# Your assignment
Only the lines below from the one containing "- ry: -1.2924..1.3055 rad" to the one containing "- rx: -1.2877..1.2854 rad" should be repeated, both included and unchanged.
BEGIN Available data
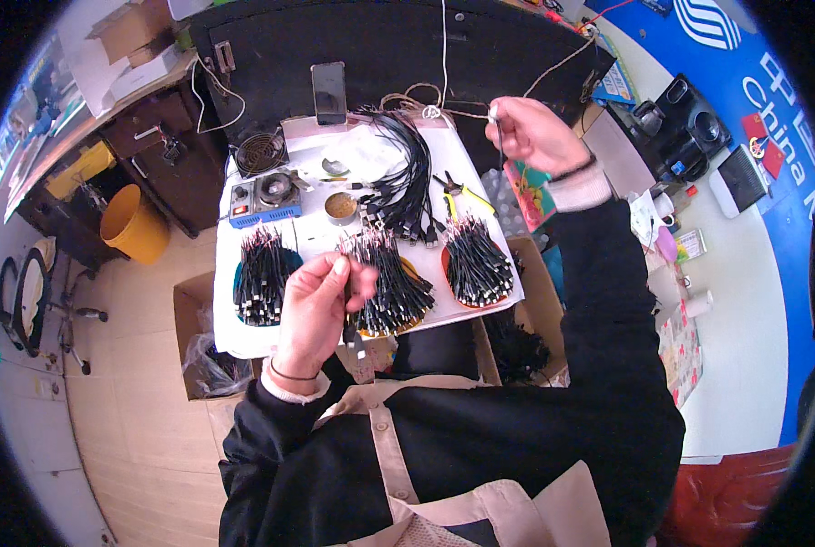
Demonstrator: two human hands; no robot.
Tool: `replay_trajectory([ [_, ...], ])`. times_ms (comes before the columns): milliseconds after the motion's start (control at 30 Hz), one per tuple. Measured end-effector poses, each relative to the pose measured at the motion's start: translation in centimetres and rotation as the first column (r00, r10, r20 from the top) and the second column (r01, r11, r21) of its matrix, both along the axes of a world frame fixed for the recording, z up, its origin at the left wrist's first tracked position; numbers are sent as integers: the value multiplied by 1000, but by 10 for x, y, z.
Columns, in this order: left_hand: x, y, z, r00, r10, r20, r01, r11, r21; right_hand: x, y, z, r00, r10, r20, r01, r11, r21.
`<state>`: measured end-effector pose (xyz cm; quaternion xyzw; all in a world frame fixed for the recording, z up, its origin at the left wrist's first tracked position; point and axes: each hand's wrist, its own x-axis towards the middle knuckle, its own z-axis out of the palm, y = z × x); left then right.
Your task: The person sits at a workbench and repeatedly picks up black wires and small white connectors, then joins them by hand. The person places the finished units into a blue tray on the table. The person occasionally reaches for a small container on the table.
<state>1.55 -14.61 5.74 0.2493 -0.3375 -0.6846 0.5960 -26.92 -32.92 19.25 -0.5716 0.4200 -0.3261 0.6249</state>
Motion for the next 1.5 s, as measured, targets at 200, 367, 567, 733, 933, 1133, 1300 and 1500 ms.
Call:
replay_trajectory([
  [200, -12, -9, 26, 977, -48, -207, 45, 999, -20, 48, 153, -33, 940, 9, -341, -182, 860, -477],
  [367, -3, 3, 28, 967, 132, -219, -149, 987, -63, 88, 235, -101, 905, -26, -425, -321, 614, -721],
  [567, 1, 50, 13, 968, 228, -107, -244, 953, -177, 96, 253, -152, 852, 193, -486, -481, 654, -584],
  [733, -1, 85, 4, 980, 186, -74, -196, 967, -165, 90, 225, -132, 913, 335, -234, -402, 838, -369],
  [933, -15, 96, -2, 995, 90, 43, -80, 978, -194, 101, 173, -97, 916, 272, 295, -177, 934, -311],
  [1133, -19, 93, 0, 979, 131, 154, -114, 987, -112, 99, 173, -95, 956, 244, 163, -177, 923, -340],
  [1300, -27, 80, 3, 971, 229, 73, -228, 973, -20, 99, 184, -107, 954, 237, 185, -122, 868, -482],
  [1500, -40, 79, 1, 931, 273, 243, -269, 962, -50, 96, 185, -118, 978, 151, 145, -38, 807, -590],
])
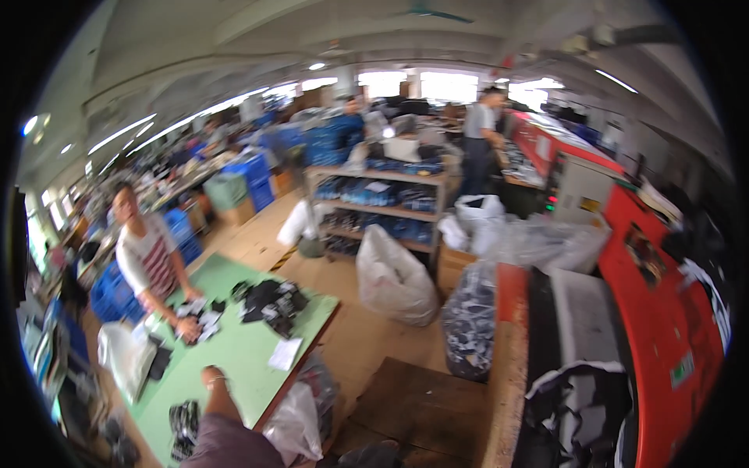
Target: Use an industrial hydraulic press and metal die cutters to cut shoe components from leather sheets.
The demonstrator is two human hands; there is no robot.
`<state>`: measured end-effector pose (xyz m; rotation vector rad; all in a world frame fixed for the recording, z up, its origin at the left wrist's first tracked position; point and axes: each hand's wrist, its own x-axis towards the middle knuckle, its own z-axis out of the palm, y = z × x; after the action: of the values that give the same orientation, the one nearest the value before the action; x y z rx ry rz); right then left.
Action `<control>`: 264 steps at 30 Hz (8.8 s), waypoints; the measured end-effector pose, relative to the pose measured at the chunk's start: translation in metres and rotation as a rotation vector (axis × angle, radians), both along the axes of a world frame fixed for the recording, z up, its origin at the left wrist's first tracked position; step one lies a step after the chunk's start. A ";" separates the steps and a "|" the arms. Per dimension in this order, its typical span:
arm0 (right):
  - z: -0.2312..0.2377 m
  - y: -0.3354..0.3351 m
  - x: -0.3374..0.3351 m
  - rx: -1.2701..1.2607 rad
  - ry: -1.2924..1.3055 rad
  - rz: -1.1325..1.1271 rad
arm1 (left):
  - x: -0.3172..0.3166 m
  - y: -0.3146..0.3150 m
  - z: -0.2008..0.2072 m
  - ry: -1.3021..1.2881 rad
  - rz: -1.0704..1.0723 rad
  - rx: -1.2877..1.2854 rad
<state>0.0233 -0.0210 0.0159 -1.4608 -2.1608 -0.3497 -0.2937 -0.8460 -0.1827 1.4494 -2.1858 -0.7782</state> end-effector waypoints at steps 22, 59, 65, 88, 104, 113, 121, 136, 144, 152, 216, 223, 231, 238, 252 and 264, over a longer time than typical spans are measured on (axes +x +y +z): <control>-0.006 0.065 -0.084 -0.387 0.325 -0.114 | 0.032 0.638 0.438 0.174 -3.199 2.224; 0.035 0.158 -0.051 -0.078 0.638 -0.141 | 0.003 1.038 0.201 0.348 -3.020 0.168; 0.168 0.174 0.063 0.923 0.618 -0.466 | 0.012 1.084 0.338 1.380 -2.497 0.725; 0.036 0.039 -0.035 -0.360 -0.145 0.213 | 0.115 0.905 0.196 0.439 -3.026 -0.098; 0.071 0.157 -0.011 -0.299 -0.110 -0.049 | 0.130 0.952 0.186 0.542 -2.999 0.373; 0.034 0.166 -0.007 -0.167 -0.143 0.099 | 0.110 0.939 0.124 0.880 -3.031 0.171; -0.027 0.139 0.137 -0.053 0.480 0.453 | 0.103 0.907 0.151 0.252 -3.227 0.526; 0.027 -0.005 -0.114 -1.156 0.959 0.273 | 0.003 0.838 0.202 -0.997 -2.286 1.743; 0.036 0.030 -0.098 -0.617 0.541 -0.004 | -0.126 0.883 0.226 -0.137 -2.828 -0.418; 0.026 0.102 0.006 -0.529 0.337 -0.403 | -0.016 0.950 0.242 0.188 -3.028 0.488; 0.011 -0.039 -0.110 -0.475 0.180 0.104 | 0.038 0.818 0.204 0.611 -3.161 -0.088; 0.075 0.025 -0.068 -1.242 0.186 0.272 | 0.035 0.882 0.250 -0.016 -3.476 -0.340; 0.058 0.191 -0.023 -0.598 0.156 -0.292 | 0.096 1.005 0.211 0.670 -3.404 0.357; -0.011 0.212 0.065 -0.665 1.271 0.118 | 0.097 1.031 0.170 0.506 -3.479 0.296; -0.007 0.176 0.052 -0.340 0.595 0.085 | 0.176 1.097 0.198 -1.389 -2.989 1.668; 0.026 0.150 0.119 -0.275 0.632 -0.186 | 0.205 1.045 0.174 -0.737 -2.053 1.779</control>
<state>0.1422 0.1294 0.0421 -1.6445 -1.6076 0.3286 -0.0890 0.1993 -0.0091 0.6276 0.8463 1.2156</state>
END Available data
# Written answer
  - ry: -1.2924..1.3055 rad
  - rz: -1.1325..1.1271 rad
arm1 (left):
  - x: -0.3172..0.3166 m
  - y: -0.3146..0.3150 m
  - z: -0.2008..0.2072 m
  - ry: -1.3021..1.2881 rad
  - rz: -1.0704..1.0723 rad
  - rx: -1.2877..1.2854 rad

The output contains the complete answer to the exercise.